If you told me I was cluttering up the space of extensions with this trivial 7KB contribution, I’d say you’re probably right, but then what’s the harm in lots of extensions, as long as it’s easy to locate the one you want. (UserScripts.org, the GM repo, does that to great effect with the power of tagging, and a wiki would make it even more useful.) Not everyone wants to set up GM and maintain the scripts, even those who are savvy enough to know about extensions.

In summary, Greasemonkey and associated tools make it easy, bordering on trivial, for anyone with basic Ajax knowledge to create a standalone Firefox extension. Of course, it will be functionally limited to GM-type page munging, but it’s still a lot easier than I had imagined.

Flock: A Tribute to Unusability of Firefox Extensions?

You’ve probably noticed the buzz around Flock, a browser built on Firefox. Information’s limited, but it seems to pick up on the “social” buzzword – tagging, annotations, RSS etc. Thing is, all of these things are possible in Firefox too via extensions. But extensions haven’t really taken off, and the reason is, quite frankly, poor usability. Firefox is a great browser with a plugin architecture that’s pretty good too. The problem is at the last mile: helping users install and manage their extensions.

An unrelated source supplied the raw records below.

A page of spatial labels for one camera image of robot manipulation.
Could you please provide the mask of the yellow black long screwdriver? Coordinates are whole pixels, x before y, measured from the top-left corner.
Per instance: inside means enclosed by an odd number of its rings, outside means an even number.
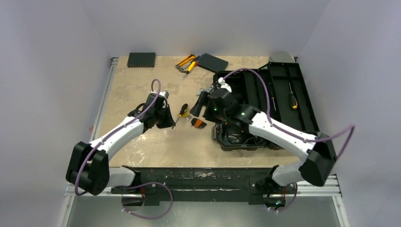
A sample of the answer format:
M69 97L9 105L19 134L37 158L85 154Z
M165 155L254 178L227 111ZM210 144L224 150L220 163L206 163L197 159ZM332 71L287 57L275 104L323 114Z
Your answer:
M175 121L175 125L172 127L172 129L177 125L177 122L182 118L183 114L187 112L187 109L188 109L188 104L187 103L183 104L178 114L178 118Z

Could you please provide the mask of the black tool box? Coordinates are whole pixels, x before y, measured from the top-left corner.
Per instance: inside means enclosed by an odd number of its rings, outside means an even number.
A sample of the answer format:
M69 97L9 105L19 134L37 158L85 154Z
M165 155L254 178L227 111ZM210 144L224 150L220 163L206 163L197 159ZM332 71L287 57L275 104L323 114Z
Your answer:
M234 97L240 104L249 104L265 112L270 109L272 119L296 130L317 135L320 132L312 103L298 63L270 62L252 72L242 70L229 75L221 71L213 76L214 81L227 77L226 83L232 88ZM289 85L298 102L292 109L289 102ZM274 111L270 93L275 97L277 111ZM224 151L237 149L256 150L262 147L280 149L266 139L245 132L238 132L225 123L217 123L212 128L211 138Z

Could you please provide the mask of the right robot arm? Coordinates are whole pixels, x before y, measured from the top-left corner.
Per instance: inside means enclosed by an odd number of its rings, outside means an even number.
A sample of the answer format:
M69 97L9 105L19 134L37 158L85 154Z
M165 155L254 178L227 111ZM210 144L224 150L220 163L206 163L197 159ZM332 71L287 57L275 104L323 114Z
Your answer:
M202 91L190 110L199 117L205 107L203 118L210 122L227 123L238 131L264 138L290 151L299 161L286 166L278 166L265 180L270 192L278 192L290 183L307 181L314 186L324 186L330 175L337 156L332 139L322 133L319 136L298 131L284 125L260 109L240 105L225 88L210 93Z

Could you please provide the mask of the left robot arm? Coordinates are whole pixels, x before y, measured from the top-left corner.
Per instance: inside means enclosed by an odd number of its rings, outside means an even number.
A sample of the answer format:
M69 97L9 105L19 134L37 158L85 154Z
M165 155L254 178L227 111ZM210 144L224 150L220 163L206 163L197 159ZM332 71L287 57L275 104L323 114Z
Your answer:
M136 173L128 167L110 167L109 162L126 144L154 126L164 129L175 125L167 99L167 91L150 93L145 103L107 134L89 143L78 142L67 168L67 182L92 195L116 186L128 193L138 192L141 180Z

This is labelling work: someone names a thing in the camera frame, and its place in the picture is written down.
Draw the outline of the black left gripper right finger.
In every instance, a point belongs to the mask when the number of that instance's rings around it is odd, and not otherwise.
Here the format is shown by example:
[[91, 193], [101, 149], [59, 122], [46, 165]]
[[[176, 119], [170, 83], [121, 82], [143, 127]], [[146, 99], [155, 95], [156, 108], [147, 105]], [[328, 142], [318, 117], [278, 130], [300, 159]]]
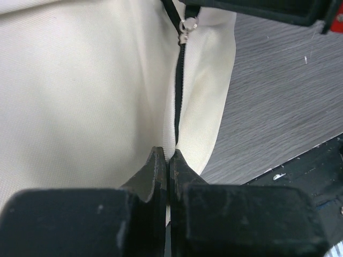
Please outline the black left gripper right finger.
[[169, 191], [172, 256], [323, 256], [330, 247], [297, 188], [208, 184], [177, 150]]

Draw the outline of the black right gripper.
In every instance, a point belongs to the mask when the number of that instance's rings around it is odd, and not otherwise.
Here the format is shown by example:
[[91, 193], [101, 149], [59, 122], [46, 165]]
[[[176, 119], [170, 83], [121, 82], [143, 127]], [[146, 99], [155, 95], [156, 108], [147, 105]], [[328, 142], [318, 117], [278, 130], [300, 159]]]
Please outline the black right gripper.
[[[316, 0], [211, 0], [183, 1], [196, 5], [232, 11], [249, 16], [309, 27], [320, 19], [325, 1]], [[321, 34], [342, 34], [342, 0], [330, 1], [325, 10]]]

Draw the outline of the cream canvas backpack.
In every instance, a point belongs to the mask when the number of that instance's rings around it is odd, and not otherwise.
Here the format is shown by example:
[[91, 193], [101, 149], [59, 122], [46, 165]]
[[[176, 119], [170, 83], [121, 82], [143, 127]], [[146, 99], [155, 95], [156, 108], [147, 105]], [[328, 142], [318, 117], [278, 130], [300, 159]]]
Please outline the cream canvas backpack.
[[174, 135], [175, 25], [160, 1], [1, 1], [1, 205], [28, 188], [119, 187], [161, 146], [202, 173], [233, 71], [236, 13], [203, 8]]

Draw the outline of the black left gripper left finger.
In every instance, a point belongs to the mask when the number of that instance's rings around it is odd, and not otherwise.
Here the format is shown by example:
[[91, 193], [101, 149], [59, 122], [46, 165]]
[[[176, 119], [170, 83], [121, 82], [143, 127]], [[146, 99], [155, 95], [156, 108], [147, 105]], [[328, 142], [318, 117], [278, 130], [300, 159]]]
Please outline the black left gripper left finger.
[[163, 149], [124, 185], [24, 190], [1, 213], [1, 256], [163, 256]]

Sure, developers will install programming extensions and uber-geeks will set up mouse gestures, but it won’t get beyond that in its current state.

So here’s how a plugin architecture should work:

  • Installing plugins should be dead simple. Pull up a list of plugins and click to install … that’s it! Come on, you own the whole browser and the server too! Make them work together. The current task is something like “visit extensionroom, search for extension, jump into extension page, click Install, Notice security dialog box about this subdomain if you’re lucky, Allow the subdomain, Click Install again if you’re savvy enough to realise what just happened, Watch it download, Click Install, Restart the browser if you’re still interested”. If the version’s incompatible, you’ll only find out at the end of all that (except the restart). True, the version number’s shown when you install it, but that’s really making the user do something the computer should do immediately. Also, most users don’t remember what version they’re running, and I’ve even seen extensions with the version labeled as “Deer Park”.
  • The standard distribution should have a set of extensions pre-installed. Just because you’re using a plugin architecture doesn’t mean you have to ship with a bare-bones distribution. I know there are potentially licensing issues, but shipping with plugins seems to work OK for Eclipse and similarly for the Linux distributions. Satisfy the slashdot crowd with a minimal distribution too, by all means, but mainstream users would rather not spend three hours working out how to install extensions, finding out which are popular/useful, discovering incompatibilities between different extensions, etc. There are plenty of extensions that enhance basic functionality – e.g. All-In-One Sidebar, Adblock, the improved search bars, the improved RSS aggregators – why not take advantage of them? In addition, there’s great scope for specialised distributions, e.g. Developer, Socialite. I know anyone could probably make them and distribute them, my main point here is that Firefox itself should at least distribute a more powerful default distro.
  • Don’t rely on third-party extensions for fundamental functionality. Tabbed browsing works OK in the basic distribution, but the Tabbrowser extension gives it much more power – certainly it brings it up to Opera standard. Yet, it’s been unsupported for over a year, confusing, and buggy at times. Something like this is too important to leave to a third-party. Develop it as an extension if it’s architecturally convenient to do so, but make it mandatory, so that other extensions play nice with it.
  • Provide update notifications. Indicate when updates are present and offer to do the update automatically.

Greasemonkey took off so quickly because it’s so easy to develop, modify, and install GM scripts. Hopefully, the lessons of Greasemonkey and the imminent release of Flock will offer some lessons, and help make Firefox an even greater browser.